**Exercise aim**
Set the whole listing down again without deviation.

**Given material**
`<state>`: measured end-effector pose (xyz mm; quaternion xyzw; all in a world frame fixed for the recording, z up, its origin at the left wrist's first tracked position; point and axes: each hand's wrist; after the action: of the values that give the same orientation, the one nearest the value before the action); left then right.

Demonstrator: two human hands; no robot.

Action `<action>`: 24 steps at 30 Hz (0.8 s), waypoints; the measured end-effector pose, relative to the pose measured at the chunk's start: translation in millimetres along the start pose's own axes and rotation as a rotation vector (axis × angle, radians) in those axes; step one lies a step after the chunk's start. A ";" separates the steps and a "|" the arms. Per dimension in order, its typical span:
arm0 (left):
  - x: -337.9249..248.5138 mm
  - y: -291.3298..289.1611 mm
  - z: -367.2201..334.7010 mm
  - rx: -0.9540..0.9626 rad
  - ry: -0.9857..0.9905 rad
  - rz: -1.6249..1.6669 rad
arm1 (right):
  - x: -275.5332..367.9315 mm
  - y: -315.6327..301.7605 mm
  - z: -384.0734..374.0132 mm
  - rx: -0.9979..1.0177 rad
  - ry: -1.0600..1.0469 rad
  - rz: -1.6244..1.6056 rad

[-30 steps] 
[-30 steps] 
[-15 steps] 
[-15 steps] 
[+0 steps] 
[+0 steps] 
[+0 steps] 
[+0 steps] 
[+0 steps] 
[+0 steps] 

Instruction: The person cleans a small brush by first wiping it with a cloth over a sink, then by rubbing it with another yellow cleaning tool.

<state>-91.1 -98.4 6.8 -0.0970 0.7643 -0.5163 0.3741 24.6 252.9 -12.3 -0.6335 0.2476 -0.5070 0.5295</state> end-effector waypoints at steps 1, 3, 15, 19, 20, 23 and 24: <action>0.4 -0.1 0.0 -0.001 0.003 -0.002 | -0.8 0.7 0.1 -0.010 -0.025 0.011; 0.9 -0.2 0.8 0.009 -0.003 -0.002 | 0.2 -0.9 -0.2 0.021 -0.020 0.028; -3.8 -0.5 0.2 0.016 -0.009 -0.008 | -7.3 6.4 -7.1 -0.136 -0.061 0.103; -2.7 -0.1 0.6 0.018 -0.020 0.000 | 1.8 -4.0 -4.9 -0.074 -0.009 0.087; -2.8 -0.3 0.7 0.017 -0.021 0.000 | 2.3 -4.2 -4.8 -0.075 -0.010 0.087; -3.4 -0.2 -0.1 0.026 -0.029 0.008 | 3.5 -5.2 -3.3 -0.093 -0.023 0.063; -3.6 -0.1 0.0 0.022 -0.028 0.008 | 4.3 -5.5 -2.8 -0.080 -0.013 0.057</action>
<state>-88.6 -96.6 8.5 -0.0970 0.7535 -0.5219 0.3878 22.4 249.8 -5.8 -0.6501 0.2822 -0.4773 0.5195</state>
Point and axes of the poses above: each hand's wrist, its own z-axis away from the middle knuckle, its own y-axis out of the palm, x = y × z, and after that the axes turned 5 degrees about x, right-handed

**Exercise solution**
`<state>`: measured end-effector pose (xyz mm; quaternion xyzw; all in a world frame fixed for the recording, z up, its origin at the left wrist's first tracked position; point and axes: each hand's wrist; after the action: of the values that give the same orientation, the one nearest the value before the action); left then right.

Demonstrator: two human hands; no robot.

Action `<action>`: 24 steps at 30 Hz (0.8 s), waypoints; the measured end-effector pose, relative to the pose measured at the chunk's start: translation in millimetres along the start pose's own axes and rotation as a rotation vector (axis × angle, radians) in those axes; step one lies a step after the chunk's start. A ";" separates the steps and a "|" the arms. Per dimension in order, its typical span:
arm0 (left):
  - x: -337.9249..248.5138 mm
  - y: -291.3298..289.1611 mm
  - z: -367.2201..334.7010 mm
  - rx: -0.9540..0.9626 rad
  - ry: -0.9857..0.9905 rad
  - rz: -1.6249..1.6669 rad
arm1 (right):
  - x: -275.5332..367.9315 mm
  - y: -315.6327..301.7605 mm
  - z: -384.0734..374.0132 mm
  - rx: -0.9979..1.0177 rad
  - ry: -1.0600..1.0469 rad
  - rz: -1.6244..1.6056 rad

[-30 steps] 
[-30 steps] 
[-15 steps] 
[-15 steps] 
[+0 steps] 
[+0 steps] 
[+0 steps] 
[+0 steps] 
[+0 steps] 
[+0 steps] 

Instruction: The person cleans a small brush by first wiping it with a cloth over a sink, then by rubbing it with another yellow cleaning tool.

<state>-91.1 -98.4 6.8 -0.0970 0.7643 -0.5163 0.3741 24.6 252.9 -12.3 -0.6335 0.2476 -0.5070 0.5295</state> end-effector waypoints at steps 1, 3, 15, 19, 20, 23 and 24: <action>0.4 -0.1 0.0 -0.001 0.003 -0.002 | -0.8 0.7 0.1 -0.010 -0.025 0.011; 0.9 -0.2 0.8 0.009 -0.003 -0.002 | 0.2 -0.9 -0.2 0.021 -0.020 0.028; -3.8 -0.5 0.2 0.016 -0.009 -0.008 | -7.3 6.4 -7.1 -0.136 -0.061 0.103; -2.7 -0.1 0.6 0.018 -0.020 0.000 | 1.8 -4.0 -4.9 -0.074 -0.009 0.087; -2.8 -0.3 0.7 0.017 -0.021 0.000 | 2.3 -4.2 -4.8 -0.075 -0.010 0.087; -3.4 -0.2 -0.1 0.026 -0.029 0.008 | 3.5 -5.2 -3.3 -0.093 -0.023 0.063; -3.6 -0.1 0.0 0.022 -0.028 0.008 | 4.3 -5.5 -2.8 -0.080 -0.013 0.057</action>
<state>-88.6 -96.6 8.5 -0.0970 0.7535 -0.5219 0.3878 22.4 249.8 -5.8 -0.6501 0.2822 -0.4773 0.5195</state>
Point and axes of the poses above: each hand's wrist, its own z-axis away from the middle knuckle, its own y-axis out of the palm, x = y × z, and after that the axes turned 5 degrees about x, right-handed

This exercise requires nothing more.